Firstly, certain differences in our DNA can be found in multiple populations around the world. For example, the same SNP can be found in Mexico, Chile, or even China. How can a test be sure where you inherited that particular piece of DNA from? There can also be small errors in the actual genotyping process, before you even get to the algorithm. While these errors are few and far between, they can add up to noticeable differences.
However, a big thing to keep in mind here is this idea of a reference population, or the set of data to which your results are being compared. These reference populations are not all the same, which is why individuals can get different results from different testing companies. It is also why really small percentages can be less meaningful. These percentages could be based on a single person in a reference population who, if reclassified, can cause that number to change. These datasets are also not as diverse as they need to be. Genetics research has overwhelmingly focused on people of white, European ancestry. An estimated 80% of participants in genome-wide association studies are of European ancestry, despite only making up a fraction of the world’s population. This has significant implications for the future of healthcare and areas like precision medicine, which hopes that treatment plans can one day be tailored to an individual’s genetic makeup. This is the basis for the National Institutes of Health’s program All of Us, which invites one million people across the country to become a part of one of the most diverse health databases in history.

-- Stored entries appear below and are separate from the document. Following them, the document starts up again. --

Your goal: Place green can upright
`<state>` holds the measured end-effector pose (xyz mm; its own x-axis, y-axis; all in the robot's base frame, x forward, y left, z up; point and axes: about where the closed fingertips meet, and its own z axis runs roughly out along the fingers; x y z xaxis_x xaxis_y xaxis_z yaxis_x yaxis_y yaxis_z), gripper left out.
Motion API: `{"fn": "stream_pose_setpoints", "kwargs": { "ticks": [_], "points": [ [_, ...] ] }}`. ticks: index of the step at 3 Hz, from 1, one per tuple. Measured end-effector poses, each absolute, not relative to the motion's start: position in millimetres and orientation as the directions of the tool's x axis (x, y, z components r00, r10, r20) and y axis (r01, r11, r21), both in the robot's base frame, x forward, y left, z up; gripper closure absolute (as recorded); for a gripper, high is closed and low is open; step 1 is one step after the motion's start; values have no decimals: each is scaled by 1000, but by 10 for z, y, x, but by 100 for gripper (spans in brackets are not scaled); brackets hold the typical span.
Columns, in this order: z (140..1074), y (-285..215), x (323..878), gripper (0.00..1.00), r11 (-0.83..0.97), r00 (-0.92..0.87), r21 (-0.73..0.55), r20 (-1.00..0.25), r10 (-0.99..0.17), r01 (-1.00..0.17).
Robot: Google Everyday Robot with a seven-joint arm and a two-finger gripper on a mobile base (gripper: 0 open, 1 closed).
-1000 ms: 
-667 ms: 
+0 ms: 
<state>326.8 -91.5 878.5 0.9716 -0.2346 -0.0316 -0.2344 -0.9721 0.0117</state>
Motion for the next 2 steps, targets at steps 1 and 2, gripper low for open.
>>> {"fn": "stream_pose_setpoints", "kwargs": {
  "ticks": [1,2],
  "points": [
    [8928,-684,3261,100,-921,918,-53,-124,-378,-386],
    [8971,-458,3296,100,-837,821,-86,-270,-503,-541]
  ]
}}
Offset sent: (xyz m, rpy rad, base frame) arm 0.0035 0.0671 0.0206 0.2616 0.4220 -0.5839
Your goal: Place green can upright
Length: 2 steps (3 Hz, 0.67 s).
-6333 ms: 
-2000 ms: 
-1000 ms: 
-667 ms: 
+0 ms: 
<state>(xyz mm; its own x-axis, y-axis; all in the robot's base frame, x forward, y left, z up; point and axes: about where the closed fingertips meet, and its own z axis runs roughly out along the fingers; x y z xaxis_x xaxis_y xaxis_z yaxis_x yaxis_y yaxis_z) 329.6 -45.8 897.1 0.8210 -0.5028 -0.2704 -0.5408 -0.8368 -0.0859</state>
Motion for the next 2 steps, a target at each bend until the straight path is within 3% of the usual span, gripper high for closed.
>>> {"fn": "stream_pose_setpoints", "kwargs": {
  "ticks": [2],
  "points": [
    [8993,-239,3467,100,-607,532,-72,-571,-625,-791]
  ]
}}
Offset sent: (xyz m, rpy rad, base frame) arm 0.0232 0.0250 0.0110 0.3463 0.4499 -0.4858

Some ancestry testing companies like 23andMe are addressing these biases head-on, and making initiatives to be more inclusive. Their Ancestry Composition Guide states, “historically, biomedical research has disproportionately focused on participants of European descent. Due to this bias, and to the fact that a large proportion of 23andMe customers have European ancestry, we have the most reference data from European populations, and we are able to distinguish as many subpopulations from Europe as across all of Asia.” In light of this, they are working to combat inequities in genetics research and have initiated projects like the Global Genetics Project and the African Genetics Project.
All in all, direct-to-consumer ancestry tests can be a wonderful introduction into the field of genetics. Not only do participants explore their own DNA and history, but just by testing, each individual contributes to a database of information that is invaluable for scientific research, and which needs to be broadened and diversified. Knowing how these tests work and what they are actually measuring can help us to understand what they can, and can’t tell us. Keep an eye out for future posts on this topic as we continue to explore!
Things to keep in mind:
- As we have seen time and time again, humans cannot be neatly classified into groups based on our genetic variation, and looking at populations as having stark differences can reinforce misconceptions about race and genetics.
- Health information obtained through direct-to-consumer DNA tests is not diagnostic, and any concerns should be reviewed with a genetic counselor.